Solving Eq. 10 yields the unique $\lambda_{\mathrm{Ci}}$ and hence $\boldsymbol{X}_{\mathrm{C}}(i)$ . Similarly, all points $\{\boldsymbol{X}_{\mathrm{S}}(i)\mid i{=}1,2,\ldots,N_{\mathrm{S}}\}$ on each face can be determined from their images.

$\boldsymbol{X}_{\mathrm{S}}(i)$ to projector. Now, these non-coplanar points $\boldsymbol{X}_{\mathrm{S}}(i)$ and their images $\boldsymbol{x}_{\mathrm{p,S}}(i)$ in the projector’s view are available.

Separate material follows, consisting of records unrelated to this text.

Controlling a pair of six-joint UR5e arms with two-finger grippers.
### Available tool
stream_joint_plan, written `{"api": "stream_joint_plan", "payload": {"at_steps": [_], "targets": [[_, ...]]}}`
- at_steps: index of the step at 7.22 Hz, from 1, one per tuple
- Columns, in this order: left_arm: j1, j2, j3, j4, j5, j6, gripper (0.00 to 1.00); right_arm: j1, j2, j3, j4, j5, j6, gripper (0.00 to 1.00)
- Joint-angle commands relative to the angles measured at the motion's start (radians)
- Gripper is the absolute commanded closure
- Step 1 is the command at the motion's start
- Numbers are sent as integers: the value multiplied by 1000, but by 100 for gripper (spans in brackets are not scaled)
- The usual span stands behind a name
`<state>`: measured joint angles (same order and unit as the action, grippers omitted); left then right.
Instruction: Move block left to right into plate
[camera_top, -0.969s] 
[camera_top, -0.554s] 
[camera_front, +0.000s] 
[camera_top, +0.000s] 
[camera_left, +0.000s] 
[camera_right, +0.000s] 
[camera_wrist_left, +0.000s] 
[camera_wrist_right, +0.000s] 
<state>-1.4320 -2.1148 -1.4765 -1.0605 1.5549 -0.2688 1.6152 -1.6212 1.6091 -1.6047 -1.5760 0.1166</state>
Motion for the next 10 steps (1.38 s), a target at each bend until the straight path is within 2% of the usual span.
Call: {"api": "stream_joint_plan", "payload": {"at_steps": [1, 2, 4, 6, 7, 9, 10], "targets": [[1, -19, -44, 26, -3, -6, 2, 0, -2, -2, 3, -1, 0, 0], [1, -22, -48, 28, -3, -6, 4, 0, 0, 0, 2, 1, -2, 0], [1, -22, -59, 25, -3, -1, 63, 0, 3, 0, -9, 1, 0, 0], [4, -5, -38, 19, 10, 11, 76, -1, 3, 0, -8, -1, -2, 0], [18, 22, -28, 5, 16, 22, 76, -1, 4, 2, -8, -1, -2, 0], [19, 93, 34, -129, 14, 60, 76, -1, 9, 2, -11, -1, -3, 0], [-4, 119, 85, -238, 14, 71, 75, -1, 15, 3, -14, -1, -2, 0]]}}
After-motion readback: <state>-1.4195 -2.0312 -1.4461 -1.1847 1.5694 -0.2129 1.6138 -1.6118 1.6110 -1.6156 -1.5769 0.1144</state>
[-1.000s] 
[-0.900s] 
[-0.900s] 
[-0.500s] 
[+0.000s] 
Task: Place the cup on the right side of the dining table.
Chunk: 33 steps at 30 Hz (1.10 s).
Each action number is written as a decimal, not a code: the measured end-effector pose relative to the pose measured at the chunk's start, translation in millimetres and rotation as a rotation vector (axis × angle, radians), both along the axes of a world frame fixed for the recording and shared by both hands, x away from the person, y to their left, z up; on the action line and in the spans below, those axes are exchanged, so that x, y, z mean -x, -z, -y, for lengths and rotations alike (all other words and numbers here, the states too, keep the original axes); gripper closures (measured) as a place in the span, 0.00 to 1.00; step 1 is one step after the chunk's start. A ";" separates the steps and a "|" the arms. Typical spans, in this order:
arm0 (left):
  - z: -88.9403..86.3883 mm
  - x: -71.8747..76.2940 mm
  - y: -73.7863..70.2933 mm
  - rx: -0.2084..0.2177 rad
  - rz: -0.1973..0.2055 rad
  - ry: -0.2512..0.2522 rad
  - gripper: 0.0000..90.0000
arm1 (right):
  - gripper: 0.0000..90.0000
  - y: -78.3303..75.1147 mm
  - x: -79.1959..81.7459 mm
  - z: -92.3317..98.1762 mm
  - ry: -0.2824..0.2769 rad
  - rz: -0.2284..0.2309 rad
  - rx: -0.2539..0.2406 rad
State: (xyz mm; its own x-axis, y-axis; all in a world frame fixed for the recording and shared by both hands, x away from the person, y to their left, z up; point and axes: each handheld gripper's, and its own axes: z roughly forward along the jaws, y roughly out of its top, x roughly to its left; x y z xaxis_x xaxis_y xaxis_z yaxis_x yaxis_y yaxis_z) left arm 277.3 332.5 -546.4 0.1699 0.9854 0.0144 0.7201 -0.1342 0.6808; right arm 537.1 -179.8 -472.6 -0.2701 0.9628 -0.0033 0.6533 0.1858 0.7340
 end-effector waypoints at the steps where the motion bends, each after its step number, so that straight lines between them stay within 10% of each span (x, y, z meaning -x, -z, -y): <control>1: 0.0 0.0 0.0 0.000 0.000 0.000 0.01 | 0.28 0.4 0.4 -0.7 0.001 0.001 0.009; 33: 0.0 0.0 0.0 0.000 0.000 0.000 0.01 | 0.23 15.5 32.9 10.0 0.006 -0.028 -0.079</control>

The parameter matrix $\mathbf{M}_{\mathrm{p}}$ for the projector can easily be solved via the Direct Linear Transformation (DLT) algorithm [17]. The intrinsics $\mathbf{K}_{\mathrm{p}}$ (as well as $\mathbf{R}$ and $\boldsymbol{t}$ between the camera and projector) can obtained by decomposing $\mathbf{M}_{\mathrm{p}}$ .

This process establishes a transferring chain from $\mathbf{K}_{\mathrm{c}}$ to $\mathbf{K}_{\mathrm{p}}$ , which can be represented by an abstract function $g(x)$ as

\mathbf{K}_{\mathrm{p}}={g}\left(\mathbf{K}_{\mathrm{c}}\right)={g}\left(f_{\mathrm{c}},x_{\mathrm{c,0}},y_{\mathrm{c,0}}\right).

(11)

Additionally, if a known principal point $\boldsymbol{x}_{\rm{c,0}}=(x_{\rm{c,0}},y_{\rm{c,0}})$ of the camera is given, Eq. 11 further changes to a univariable function.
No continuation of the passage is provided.